__Exercise description__
Only the pictures are to be dropped; the rest of the data below is to be duplicated exactly.
Stored data Block Start
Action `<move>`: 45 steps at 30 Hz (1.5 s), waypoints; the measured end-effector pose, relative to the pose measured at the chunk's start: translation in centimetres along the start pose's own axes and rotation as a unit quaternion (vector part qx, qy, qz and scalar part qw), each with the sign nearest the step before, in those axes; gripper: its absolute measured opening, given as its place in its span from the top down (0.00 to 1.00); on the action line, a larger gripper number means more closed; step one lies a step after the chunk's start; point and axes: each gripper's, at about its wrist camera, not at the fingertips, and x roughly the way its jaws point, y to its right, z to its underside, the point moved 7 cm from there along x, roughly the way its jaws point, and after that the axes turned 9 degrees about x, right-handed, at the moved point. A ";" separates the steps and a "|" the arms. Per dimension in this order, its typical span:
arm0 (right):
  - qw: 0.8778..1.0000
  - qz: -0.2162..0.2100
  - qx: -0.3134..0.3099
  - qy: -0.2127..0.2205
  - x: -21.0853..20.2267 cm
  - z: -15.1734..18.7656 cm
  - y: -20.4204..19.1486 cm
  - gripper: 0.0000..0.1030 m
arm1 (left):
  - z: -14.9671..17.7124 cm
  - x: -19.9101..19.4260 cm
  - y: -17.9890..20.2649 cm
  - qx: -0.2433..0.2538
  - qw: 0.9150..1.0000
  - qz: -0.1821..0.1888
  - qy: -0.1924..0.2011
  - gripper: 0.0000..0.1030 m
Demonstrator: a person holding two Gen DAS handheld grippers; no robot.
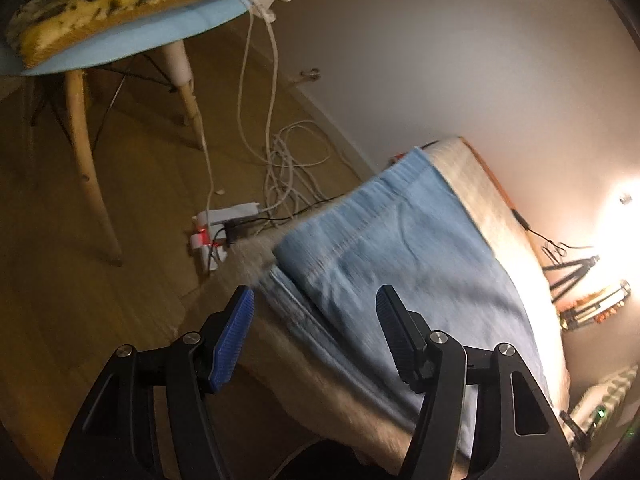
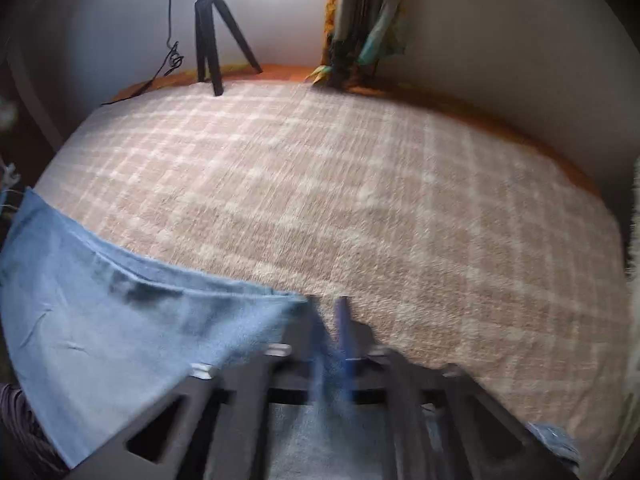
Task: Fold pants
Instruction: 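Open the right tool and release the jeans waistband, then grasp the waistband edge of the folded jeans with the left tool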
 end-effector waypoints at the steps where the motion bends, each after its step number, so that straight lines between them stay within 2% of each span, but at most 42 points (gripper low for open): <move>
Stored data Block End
__Answer section__
Action `<move>`: 45 steps at 30 Hz (1.5 s), waypoints; the measured end-effector pose, relative to the pose measured at the chunk's start: translation in centimetres along the start pose's own axes and rotation as a unit quaternion (vector part qx, qy, qz and scalar part qw), each with the sign nearest the step before, in those axes; gripper: its absolute measured opening, given as its place in its span from the top down (0.00 to 1.00); on the action line, a larger gripper number means more closed; step one lies a step after the chunk's start; point and axes: each gripper's, at about its wrist camera, not at the fingertips, and x roughly the way its jaws point, y to its right, z to its underside, the point moved 7 cm from there along x, roughly the way its jaws point, and after that the axes turned 9 degrees about x, right-handed, at the moved point. A ";" separates the steps and a "|" the arms. Per dimension in this order, its typical span:
arm0 (right):
  - qw: 0.8778..1.0000
  - qz: -0.2162..0.2100
  - qx: -0.3134..0.3099
  - qy: -0.2127..0.2205
  - x: -21.0853..20.2267 cm
  - z: -15.1734..18.7656 cm
  - y: -20.4204..19.1486 cm
  - gripper: 0.0000..0.1030 m
arm1 (left):
  - z: -14.9671..17.7124 cm
  - x: -19.9101..19.4260 cm
  - y: -17.9890..20.2649 cm
  - qx: -0.2433..0.2538
  - qw: 0.9150..1.0000
  - qz: -0.1821..0.1888
  - qy: -0.1924..0.2011
  - gripper: 0.0000..0.1030 m
Demonstrator: a person holding two Gen DAS handheld grippers; no robot.
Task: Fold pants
Instruction: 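Open the right tool and release the jeans waistband, then grasp the waistband edge of the folded jeans with the left tool
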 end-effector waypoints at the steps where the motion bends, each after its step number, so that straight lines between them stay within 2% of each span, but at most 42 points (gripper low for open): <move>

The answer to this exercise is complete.